[Saved data entries]
*** Block opens ***
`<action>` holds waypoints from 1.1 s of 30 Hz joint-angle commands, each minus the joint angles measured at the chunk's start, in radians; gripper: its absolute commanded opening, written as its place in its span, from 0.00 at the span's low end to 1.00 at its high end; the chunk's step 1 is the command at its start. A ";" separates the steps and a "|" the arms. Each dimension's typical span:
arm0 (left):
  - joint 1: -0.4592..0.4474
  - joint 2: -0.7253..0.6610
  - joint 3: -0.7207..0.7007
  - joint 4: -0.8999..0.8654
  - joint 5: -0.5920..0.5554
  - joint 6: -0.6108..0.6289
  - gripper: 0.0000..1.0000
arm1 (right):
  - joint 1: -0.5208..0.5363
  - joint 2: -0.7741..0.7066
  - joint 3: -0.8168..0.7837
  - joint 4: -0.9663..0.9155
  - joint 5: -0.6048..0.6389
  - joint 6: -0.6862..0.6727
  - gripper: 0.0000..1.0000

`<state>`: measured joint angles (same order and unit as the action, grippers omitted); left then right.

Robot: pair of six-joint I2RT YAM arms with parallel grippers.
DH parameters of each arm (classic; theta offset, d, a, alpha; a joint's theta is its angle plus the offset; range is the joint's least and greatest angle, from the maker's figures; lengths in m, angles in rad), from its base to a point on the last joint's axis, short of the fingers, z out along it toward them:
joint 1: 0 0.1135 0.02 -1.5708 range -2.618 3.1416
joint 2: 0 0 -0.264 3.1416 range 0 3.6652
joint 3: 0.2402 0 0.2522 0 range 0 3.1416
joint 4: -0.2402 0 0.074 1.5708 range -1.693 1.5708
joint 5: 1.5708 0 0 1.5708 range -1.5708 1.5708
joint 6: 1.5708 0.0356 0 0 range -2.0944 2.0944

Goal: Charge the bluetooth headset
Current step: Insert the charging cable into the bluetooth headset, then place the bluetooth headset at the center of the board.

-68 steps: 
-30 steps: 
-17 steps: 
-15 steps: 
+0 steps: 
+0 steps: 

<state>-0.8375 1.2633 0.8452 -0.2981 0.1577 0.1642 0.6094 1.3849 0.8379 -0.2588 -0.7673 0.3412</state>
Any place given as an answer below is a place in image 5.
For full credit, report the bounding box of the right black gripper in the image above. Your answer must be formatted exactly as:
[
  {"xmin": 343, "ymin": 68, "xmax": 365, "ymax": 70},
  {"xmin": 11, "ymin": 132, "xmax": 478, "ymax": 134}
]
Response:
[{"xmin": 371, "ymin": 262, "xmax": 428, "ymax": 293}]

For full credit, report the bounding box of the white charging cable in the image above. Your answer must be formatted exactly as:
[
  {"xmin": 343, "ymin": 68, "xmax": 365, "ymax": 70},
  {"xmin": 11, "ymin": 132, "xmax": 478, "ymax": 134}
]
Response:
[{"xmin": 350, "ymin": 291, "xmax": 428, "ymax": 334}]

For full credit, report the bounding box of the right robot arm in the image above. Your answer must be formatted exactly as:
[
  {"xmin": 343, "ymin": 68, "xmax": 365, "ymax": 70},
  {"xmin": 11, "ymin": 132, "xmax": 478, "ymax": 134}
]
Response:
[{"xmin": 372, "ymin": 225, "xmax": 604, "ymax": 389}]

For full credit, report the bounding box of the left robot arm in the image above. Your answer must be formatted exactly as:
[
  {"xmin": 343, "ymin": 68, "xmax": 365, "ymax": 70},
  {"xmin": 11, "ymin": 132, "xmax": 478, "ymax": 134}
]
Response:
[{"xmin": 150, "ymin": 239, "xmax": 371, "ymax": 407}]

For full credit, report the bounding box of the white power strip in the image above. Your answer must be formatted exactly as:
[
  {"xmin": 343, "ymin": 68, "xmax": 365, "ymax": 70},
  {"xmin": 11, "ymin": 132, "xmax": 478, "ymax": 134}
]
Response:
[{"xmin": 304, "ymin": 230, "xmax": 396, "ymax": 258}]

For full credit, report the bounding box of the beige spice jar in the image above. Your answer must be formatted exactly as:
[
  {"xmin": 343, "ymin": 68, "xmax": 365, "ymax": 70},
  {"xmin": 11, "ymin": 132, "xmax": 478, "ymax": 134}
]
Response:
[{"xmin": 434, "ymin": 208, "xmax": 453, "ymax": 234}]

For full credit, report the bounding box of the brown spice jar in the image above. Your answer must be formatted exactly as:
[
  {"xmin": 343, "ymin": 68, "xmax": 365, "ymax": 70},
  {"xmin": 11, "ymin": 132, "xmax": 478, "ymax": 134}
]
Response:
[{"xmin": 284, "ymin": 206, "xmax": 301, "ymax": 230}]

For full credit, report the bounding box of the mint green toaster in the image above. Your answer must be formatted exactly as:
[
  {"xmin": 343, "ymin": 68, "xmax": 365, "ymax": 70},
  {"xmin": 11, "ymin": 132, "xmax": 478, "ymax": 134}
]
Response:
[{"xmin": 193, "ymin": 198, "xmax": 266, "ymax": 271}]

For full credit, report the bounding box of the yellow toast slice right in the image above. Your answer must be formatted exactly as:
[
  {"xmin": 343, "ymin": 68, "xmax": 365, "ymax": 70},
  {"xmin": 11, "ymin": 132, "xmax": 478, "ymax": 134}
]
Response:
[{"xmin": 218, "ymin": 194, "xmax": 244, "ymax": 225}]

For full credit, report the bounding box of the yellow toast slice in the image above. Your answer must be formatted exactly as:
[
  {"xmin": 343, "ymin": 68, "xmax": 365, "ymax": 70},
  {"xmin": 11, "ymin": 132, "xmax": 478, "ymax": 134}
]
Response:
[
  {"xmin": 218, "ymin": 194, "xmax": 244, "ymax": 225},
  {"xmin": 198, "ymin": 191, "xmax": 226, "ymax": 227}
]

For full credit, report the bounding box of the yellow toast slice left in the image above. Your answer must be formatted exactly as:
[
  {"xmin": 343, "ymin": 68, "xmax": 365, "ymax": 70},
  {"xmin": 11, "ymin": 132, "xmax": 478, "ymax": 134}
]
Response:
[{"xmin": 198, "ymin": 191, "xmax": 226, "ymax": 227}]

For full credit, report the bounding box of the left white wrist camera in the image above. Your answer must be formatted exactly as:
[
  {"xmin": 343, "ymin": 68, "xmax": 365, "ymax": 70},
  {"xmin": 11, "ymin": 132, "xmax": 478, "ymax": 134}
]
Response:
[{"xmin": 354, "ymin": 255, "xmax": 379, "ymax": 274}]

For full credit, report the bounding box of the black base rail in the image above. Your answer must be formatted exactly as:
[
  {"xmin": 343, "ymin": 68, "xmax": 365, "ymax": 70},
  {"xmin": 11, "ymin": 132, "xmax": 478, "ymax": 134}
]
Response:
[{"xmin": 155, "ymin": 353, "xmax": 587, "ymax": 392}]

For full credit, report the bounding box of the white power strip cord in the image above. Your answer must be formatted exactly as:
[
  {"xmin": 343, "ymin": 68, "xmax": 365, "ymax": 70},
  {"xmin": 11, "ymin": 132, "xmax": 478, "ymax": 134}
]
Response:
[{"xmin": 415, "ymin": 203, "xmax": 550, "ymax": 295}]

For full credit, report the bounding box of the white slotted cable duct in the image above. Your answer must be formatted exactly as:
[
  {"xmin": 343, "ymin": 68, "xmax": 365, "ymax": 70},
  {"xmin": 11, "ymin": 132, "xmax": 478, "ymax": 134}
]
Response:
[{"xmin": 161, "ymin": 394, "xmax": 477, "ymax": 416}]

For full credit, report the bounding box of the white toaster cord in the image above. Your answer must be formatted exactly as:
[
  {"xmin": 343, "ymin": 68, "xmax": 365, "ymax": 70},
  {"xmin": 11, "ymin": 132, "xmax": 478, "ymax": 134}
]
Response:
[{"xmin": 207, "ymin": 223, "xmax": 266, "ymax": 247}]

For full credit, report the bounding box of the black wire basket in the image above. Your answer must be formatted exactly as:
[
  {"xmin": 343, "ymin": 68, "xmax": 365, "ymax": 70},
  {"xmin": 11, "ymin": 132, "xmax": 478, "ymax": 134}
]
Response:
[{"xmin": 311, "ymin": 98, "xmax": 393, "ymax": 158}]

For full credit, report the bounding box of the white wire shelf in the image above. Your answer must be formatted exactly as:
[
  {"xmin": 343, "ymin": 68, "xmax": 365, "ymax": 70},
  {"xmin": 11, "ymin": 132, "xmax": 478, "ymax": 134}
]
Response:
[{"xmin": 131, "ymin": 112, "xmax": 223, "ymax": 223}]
*** Block closes ***
◆ THE PROBLEM: Number of lines above with the word "yellow": state it alone.

◆ FINISHED EXERCISE: 3